Rusutsu, Japan, Jan. 24, 2011

Tony Crocker

Staff member
The Power Trip packed up for a few days on the road Monday morning. The guides spent awhile at Brooks Lodge securing luggage on the roof and covering it with a tarp.

I went along for the ride, then took a bus back to Niseko while they had a 4 hour drive to Furano after skiing. Furano is in the middle of Hokkaido, gets ~350 inches of dry snow in a colder climate. Niseko is near the west coast, thus gets hit first with the 575 inch average. Weather has been in the 20's, yet the snow when fresh is far from maritime by North American standards.

Rusutsu is about 45 minutes from Niseko, about 2,000 vertical vs. 3,000, quieter and more family oriented. So the guides had us in the trees between the intermediate runs most of the time. View of both shortly after we arrived.

Here our guide Colin gets some air off a roller in the trees.

From the backside of Mt. Isola is a panoramic view of Toya Lake with the ocean on the horizon.

Here's some local color(s) at lunch for the benefit of our fashion conscious administrator.

We had a rare day of all sun. The majority of the area on Mt. Isola and East Mt. faces northeast, so snow was good there all day. As shown here the Black Diamond tours will duck the sidecountry ropes in search of fresh. They provide transceivers and avy gear for the Power Trips.

We had a well shaded lightly tracked run below.


Rusutsu has a smaller West Mt. connected to the main mountain by a gondola. Those ski runs are left of the tree in the picture.

The higher peaks to the right are occasionally climbed, though the steep lines face directly south.

Gondola up East Mt. as we regroup to move west.

As we approach West Mt. we can see a substantial summer amusement park at its base.

The resort hotel is here too.

A short tree run here had been in the sun all day and was just starting to form a crust. So it's just as well we didn't have time to hike for a steeper run there. However our final run was off the backside to a road pickup. View from the top before we dropped in.

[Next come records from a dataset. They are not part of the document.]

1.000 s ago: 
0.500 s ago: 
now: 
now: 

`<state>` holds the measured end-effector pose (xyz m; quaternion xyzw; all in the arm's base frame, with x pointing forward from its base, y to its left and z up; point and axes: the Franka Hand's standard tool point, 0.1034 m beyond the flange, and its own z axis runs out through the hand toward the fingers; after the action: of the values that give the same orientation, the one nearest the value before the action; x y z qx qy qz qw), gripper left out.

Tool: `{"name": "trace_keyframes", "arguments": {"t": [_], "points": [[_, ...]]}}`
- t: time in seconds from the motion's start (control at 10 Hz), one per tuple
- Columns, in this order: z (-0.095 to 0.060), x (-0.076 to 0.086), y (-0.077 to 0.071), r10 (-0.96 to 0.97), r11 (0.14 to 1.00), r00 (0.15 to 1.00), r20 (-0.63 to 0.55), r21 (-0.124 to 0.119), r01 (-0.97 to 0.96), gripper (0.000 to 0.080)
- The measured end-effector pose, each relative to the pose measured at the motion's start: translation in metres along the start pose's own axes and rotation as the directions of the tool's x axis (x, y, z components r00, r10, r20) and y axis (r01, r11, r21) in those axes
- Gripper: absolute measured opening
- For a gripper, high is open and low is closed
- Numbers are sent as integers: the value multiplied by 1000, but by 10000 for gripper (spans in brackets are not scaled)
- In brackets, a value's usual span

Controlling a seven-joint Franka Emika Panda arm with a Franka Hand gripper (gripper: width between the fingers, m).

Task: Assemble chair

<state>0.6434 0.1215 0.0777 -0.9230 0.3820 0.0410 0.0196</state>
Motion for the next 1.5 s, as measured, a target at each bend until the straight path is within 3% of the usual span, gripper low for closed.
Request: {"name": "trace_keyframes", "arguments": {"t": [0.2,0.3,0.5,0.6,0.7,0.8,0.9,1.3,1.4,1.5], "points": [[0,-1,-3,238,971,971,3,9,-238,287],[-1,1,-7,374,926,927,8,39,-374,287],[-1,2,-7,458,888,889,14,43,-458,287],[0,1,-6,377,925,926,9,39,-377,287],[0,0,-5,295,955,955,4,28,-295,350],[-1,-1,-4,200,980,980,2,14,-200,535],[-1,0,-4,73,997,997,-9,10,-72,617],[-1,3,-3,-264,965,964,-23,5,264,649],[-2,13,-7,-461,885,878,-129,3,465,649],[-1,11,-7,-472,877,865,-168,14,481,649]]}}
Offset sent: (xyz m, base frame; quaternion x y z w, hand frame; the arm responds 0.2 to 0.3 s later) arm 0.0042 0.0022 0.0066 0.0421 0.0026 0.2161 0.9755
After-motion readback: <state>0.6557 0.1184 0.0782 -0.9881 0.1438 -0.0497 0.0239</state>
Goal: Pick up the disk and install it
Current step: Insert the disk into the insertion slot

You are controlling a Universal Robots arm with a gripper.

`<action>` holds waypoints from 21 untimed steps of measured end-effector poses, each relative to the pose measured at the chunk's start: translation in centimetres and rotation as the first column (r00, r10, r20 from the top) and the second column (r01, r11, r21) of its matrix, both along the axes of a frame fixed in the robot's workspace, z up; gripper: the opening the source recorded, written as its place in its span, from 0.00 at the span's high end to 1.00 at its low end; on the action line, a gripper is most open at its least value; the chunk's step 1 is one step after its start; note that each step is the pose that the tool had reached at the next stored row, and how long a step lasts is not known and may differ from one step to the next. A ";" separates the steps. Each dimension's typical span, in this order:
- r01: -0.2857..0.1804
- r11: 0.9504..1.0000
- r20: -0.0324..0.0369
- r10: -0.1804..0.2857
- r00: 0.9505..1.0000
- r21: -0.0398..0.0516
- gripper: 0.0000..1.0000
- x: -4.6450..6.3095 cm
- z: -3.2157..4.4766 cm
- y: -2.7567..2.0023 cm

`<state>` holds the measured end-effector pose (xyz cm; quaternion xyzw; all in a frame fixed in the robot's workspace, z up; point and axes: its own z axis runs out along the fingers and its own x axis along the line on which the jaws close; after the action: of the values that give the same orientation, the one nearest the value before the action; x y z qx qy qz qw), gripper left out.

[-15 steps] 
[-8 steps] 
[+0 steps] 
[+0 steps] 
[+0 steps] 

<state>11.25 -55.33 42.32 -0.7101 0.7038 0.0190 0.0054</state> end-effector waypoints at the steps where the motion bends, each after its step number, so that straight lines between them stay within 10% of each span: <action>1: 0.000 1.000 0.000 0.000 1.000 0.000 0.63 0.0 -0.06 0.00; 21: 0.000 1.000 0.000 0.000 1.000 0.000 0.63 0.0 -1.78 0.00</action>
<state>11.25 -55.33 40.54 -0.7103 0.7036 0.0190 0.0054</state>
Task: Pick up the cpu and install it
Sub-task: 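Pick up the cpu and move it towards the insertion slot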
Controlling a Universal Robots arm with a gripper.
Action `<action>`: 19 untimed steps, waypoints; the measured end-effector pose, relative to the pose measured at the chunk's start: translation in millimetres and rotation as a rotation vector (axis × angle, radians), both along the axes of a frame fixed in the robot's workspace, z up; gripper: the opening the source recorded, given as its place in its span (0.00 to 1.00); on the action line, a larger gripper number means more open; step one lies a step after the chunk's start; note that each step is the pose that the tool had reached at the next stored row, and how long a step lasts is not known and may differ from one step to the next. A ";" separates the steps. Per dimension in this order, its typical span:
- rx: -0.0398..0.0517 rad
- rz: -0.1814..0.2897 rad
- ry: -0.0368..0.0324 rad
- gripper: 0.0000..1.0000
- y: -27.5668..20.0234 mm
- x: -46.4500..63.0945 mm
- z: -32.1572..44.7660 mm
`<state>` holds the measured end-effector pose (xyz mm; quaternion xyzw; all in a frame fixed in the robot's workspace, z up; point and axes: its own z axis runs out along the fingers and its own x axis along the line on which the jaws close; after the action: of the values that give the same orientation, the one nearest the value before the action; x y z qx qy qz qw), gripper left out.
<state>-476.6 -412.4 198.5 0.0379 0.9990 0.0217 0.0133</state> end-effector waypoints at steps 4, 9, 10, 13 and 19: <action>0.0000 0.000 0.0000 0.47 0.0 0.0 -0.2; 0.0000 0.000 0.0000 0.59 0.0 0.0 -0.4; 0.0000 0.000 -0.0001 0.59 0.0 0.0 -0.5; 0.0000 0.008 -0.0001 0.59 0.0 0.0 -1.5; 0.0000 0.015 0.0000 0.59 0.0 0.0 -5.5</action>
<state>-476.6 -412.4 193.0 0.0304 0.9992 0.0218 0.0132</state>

The run faced into the afternoon sun and was consistent but heavy "Baldy powder," similar to Eric's after a late opening of Mt. Baldy's chair 4 on a sunny powder day. The upper steeps worked with gravity and the snow was lighter once into the trees. I mushed a bit through the clear cut at the bottom and the last set of trees, flattening the snow for a snowboarder behind me. View from the road of our tracks.

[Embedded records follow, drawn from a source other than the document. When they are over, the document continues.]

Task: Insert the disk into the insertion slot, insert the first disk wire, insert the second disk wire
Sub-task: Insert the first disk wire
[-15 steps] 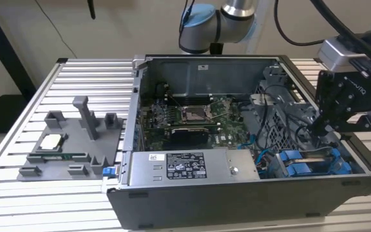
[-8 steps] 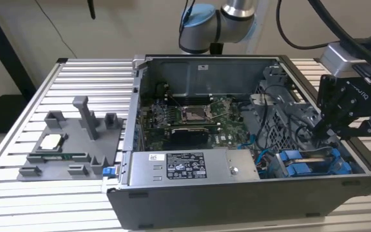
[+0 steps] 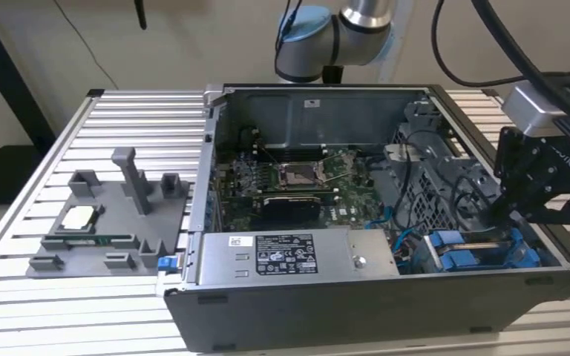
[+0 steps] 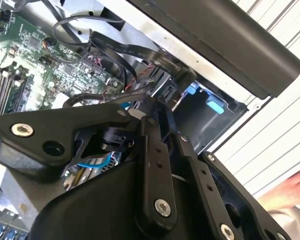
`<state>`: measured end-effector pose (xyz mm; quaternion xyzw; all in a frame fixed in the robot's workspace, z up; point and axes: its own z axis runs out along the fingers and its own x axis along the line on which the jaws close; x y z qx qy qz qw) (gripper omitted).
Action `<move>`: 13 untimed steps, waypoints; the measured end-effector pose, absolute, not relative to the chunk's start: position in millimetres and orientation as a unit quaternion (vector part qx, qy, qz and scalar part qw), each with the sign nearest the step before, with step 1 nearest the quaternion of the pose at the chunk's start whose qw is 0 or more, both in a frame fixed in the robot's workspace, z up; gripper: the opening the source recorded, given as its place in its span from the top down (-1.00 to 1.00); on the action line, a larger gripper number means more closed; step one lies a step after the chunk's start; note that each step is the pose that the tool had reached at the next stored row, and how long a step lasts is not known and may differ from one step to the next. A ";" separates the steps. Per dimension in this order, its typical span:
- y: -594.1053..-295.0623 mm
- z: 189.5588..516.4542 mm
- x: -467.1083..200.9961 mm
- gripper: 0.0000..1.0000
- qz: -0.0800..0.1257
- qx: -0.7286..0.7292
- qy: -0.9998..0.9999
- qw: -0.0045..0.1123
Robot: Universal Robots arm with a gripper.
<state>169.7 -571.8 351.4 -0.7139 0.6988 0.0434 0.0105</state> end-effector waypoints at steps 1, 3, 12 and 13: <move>-572.6 350.3 170.1 0.62 0.043 -0.714 0.699 0.010; -574.0 348.0 170.9 0.62 0.044 -0.714 0.699 0.010; -575.6 341.4 171.5 0.62 0.044 -0.714 0.699 0.010; -575.6 341.1 171.5 0.62 0.044 -0.714 0.699 0.010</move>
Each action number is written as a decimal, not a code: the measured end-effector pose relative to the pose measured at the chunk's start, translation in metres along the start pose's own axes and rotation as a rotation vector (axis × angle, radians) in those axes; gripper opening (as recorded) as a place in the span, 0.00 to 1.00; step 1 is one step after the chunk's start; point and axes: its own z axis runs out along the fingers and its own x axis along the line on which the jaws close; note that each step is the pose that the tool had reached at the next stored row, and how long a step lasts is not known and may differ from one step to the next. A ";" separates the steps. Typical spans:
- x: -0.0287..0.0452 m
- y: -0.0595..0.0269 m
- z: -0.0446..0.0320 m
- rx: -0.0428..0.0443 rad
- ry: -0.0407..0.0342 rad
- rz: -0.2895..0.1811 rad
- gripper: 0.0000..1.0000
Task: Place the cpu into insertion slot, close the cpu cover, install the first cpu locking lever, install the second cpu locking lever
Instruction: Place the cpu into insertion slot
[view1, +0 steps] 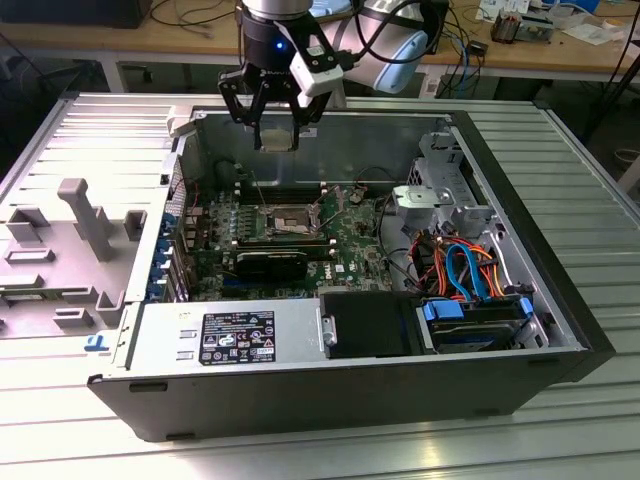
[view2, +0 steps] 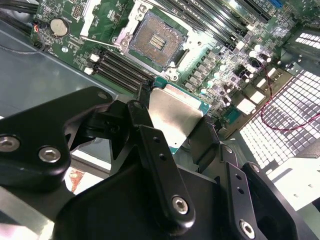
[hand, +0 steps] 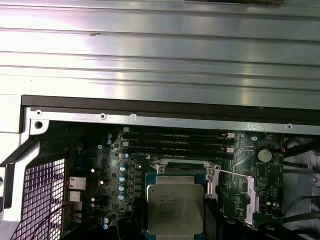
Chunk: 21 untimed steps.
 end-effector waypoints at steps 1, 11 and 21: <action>0.0001 0.0000 0.0001 -0.0001 0.0000 0.000 0.55; 0.0011 0.0000 0.0055 0.0008 0.0000 0.000 0.55; 0.0009 0.0000 0.0148 0.0259 0.0015 0.000 0.55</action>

The group loads up for the drive to Furano.
Tony, any way you could post trail maps along with these TRs? I 'm sure that I could track them down eventually, but you're retired with plenty of time on your hands!
:lol: is a Rusutsu trail map.

The pattern of Japanese snowfall is different from North America. 2/3 of snowfall is in December/January vs. 43% at Mt. Baker, 39% at Mammoth and Alta, 37% at Vail and 33% at Loveland. Thus in January Hakuba gets as much snow as Alta and Niseko gets 70% more. What's driving this is the cold air from Siberia. In the shoulder months the air is not as cold, so more of the precipitation is rain. There are quite a few poor Novembers in the 9 years of data, so December's dumps are needed to build the base. Niseko had only a 50% December this year, so the locals said it wasn't that good until about January 5. On the other end of the season it's obvious snow won't preserve well at the low altitude, sunny exposure (Niseko lifts are on east and south sides of the mountain), and increasing rain frequency. Everyone says "March skiing in Japan is like April in North America."

It is not snowing now at the normal January rate. Yet untracked powder is of at least Intermountain (i.e. Alta) quality, certainly not Sierra Cement, even at the lowest elevations if not in the sun. So that Siberian air is not only producing snow, but relatively low water content snow.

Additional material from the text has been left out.